As we showed on the introduction post, in MySQL 8.0.14 Group Replication was once again improved. Now the developer can specify which is the consistency level of all group transactions or even of a single transaction.

Note that this is about consistency in terms of the global synchronization of transactions in the group. Then semantics for the different transaction isolation levels apply on each server.

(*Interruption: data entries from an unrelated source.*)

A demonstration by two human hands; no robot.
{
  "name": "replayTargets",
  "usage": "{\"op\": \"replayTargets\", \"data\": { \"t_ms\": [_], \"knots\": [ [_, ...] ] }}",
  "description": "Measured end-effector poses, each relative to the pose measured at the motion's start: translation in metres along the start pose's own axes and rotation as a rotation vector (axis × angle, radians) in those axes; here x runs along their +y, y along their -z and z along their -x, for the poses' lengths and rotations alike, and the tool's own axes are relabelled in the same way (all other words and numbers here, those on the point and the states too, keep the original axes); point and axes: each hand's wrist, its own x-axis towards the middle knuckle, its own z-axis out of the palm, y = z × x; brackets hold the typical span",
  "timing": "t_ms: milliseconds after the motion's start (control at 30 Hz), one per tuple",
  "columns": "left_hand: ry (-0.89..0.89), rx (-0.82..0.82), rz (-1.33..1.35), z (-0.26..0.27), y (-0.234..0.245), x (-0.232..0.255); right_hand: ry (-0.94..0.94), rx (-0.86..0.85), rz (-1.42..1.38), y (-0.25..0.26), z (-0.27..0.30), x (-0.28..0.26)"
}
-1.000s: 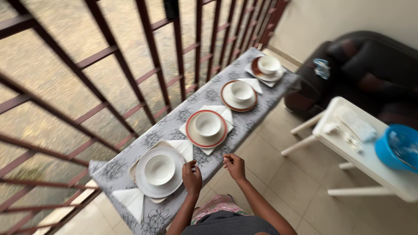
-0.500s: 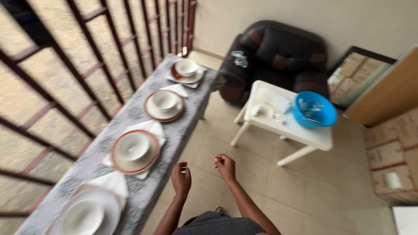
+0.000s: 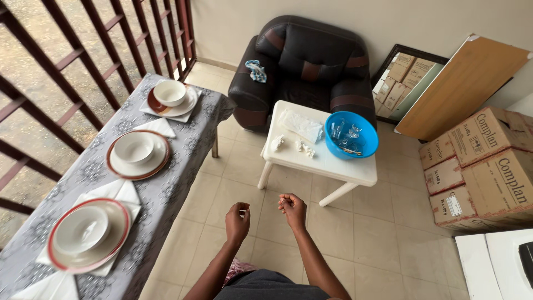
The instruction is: The person folds white paper napkins into triangular shapes and places them inside bowls on a dining table. The person repeatedly picks napkins from a side table, folds them, and arranges them at each place setting.
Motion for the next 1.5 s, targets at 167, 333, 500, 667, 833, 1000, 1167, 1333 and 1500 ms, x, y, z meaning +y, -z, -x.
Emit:
{"op": "replayTargets", "data": {
  "t_ms": [167, 333, 500, 667, 833, 1000, 1167, 1333, 1500],
  "knots": [
    [0.003, -0.046, 0.013, -0.041, -0.038, 0.005, -0.01, 0.018, -0.002, 0.015, -0.041, 0.005],
    [0.065, -0.099, 0.036, -0.103, -0.072, 0.018, -0.005, 0.032, 0.011, 0.021, -0.102, 0.017],
    [0.102, -0.145, 0.076, -0.172, -0.104, 0.036, -0.056, 0.035, 0.066, 0.029, -0.169, 0.027],
    [0.109, -0.2, 0.089, -0.226, -0.135, 0.036, -0.017, 0.055, 0.04, 0.034, -0.236, 0.037],
    [0.116, -0.211, 0.06, -0.251, -0.159, 0.026, -0.053, 0.041, 0.01, 0.028, -0.273, 0.046],
    [0.184, -0.21, 0.026, -0.27, -0.177, 0.015, -0.097, -0.003, 0.062, 0.025, -0.311, 0.055],
    [0.235, -0.154, 0.005, -0.292, -0.195, 0.014, -0.094, -0.029, 0.168, 0.025, -0.373, 0.057],
    [0.296, -0.084, -0.004, -0.315, -0.22, 0.022, -0.014, -0.035, 0.351, 0.027, -0.44, 0.057],
    [0.352, -0.022, -0.005, -0.337, -0.248, 0.03, 0.128, -0.067, 0.402, 0.021, -0.491, 0.062]
  ]
}}
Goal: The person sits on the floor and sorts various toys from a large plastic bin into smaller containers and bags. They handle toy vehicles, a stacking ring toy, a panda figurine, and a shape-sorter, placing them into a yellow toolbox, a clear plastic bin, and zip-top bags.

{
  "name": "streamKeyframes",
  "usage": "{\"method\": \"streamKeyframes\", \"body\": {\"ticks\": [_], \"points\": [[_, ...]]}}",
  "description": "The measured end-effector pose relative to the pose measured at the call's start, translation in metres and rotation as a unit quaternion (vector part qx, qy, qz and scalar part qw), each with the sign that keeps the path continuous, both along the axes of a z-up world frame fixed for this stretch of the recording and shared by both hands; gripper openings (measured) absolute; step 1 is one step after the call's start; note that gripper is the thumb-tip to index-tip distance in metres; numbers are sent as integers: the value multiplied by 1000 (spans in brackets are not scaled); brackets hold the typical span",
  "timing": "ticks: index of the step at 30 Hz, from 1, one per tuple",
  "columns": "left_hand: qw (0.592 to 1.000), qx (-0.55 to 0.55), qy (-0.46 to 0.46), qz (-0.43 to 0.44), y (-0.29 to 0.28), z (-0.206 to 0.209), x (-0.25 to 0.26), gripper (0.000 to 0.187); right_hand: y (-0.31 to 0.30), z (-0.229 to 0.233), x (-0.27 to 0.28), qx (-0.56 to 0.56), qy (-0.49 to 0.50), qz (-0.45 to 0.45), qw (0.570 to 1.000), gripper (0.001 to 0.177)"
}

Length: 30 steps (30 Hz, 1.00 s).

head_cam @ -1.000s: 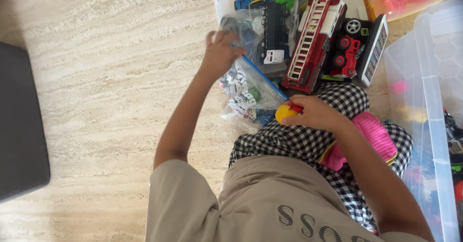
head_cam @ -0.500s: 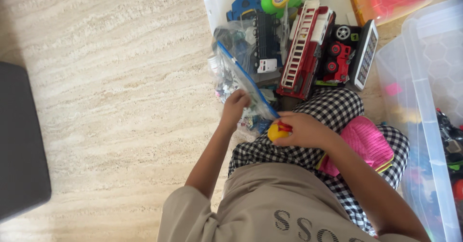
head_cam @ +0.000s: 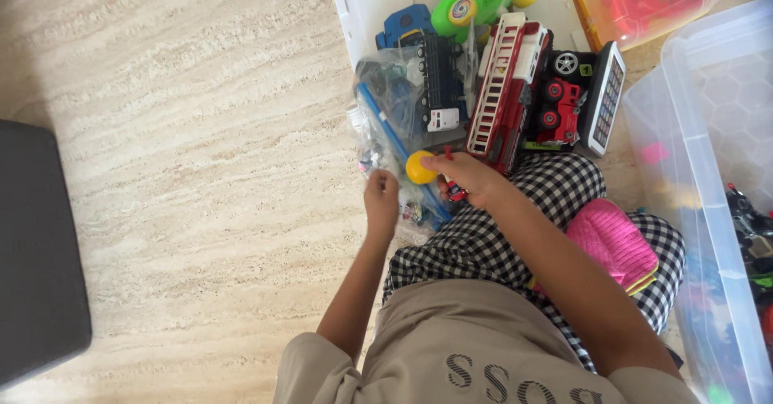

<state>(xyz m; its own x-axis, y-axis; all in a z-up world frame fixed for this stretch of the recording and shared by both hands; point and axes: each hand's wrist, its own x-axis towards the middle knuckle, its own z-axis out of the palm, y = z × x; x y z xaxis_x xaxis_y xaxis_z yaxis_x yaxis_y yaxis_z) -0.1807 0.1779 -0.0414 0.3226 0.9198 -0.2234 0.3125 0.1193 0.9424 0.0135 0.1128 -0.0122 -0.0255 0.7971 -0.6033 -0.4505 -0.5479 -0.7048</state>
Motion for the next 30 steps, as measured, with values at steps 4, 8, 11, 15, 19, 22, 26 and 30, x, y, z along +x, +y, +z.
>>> {"method": "streamKeyframes", "body": {"ticks": [4,8,11,15,19,22,26,30], "points": [[940,310,84,-115,-18,38,16,37,-15,5,9,-3,65,-72,995,37],[967,171,119,-144,-9,39,22,21,-18,9,13,45,59,-17,997,38],[986,59,53,-149,-7,17,11,9,-19,7,11,47,50,-24,997,36],[971,-226,-67,-47,-7,-12,-2,15,-18,-1,6,82,3,30,996,38],[982,-172,-60,-45,-11,-26,-8,12,-19,-13,2,40,-104,120,987,44],[991,-107,-78,8,-10,-18,-10,12,-15,-12,20,-9,-27,-53,998,42],[995,-73,-57,40,-13,3,-13,7,-17,-3,33,-1,19,-166,986,40],[987,-86,-135,30,-25,10,7,24,-8,7,1,98,217,-46,970,41]]}}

The aforementioned post details that there are two synchronization points from which the developer can choose: on read or on write. Actually, these names are a simplification, the correct terms are: before and after transaction execution.

Consistency levels

The developer may choose between the following consistency levels:

  • EVENTUAL (the default)
    The transaction does not wait for preceding transactions to be applied before executing, neither does it wait for other members to apply its changes.
    This was the behaviour of Group Replication before 8.0.14.
  • BEFORE
    The transaction will wait until all preceding transactions are complete before starting its execution. This ensures that this transaction will execute on the most up-to-date snapshot of the data, regardless of which member it is executed on.
  • AFTER
    The transaction will wait until its changes have been applied on other members. This ensures that once this transaction completes, all following transactions read a database state that includes its changes, regardless of which member they are executed on.
  • BEFORE_AND_AFTER
    This transaction will wait until : 1) all preceding transactions are completed before starting its execution; and 2) its changes have been applied on other members. This ensures that: 1) this transaction will execute on the most up-to-date snapshot of the data; and 2) once this transaction completes, all following transactions read a database state that includes its changes, regardless of which member they are executed on.

As you may already have realized, the BEFORE consistency level can be both used on read and write transactions. The AFTER consistency level is a “no operation” (no-op) for read only transactions, since they will not generate changes.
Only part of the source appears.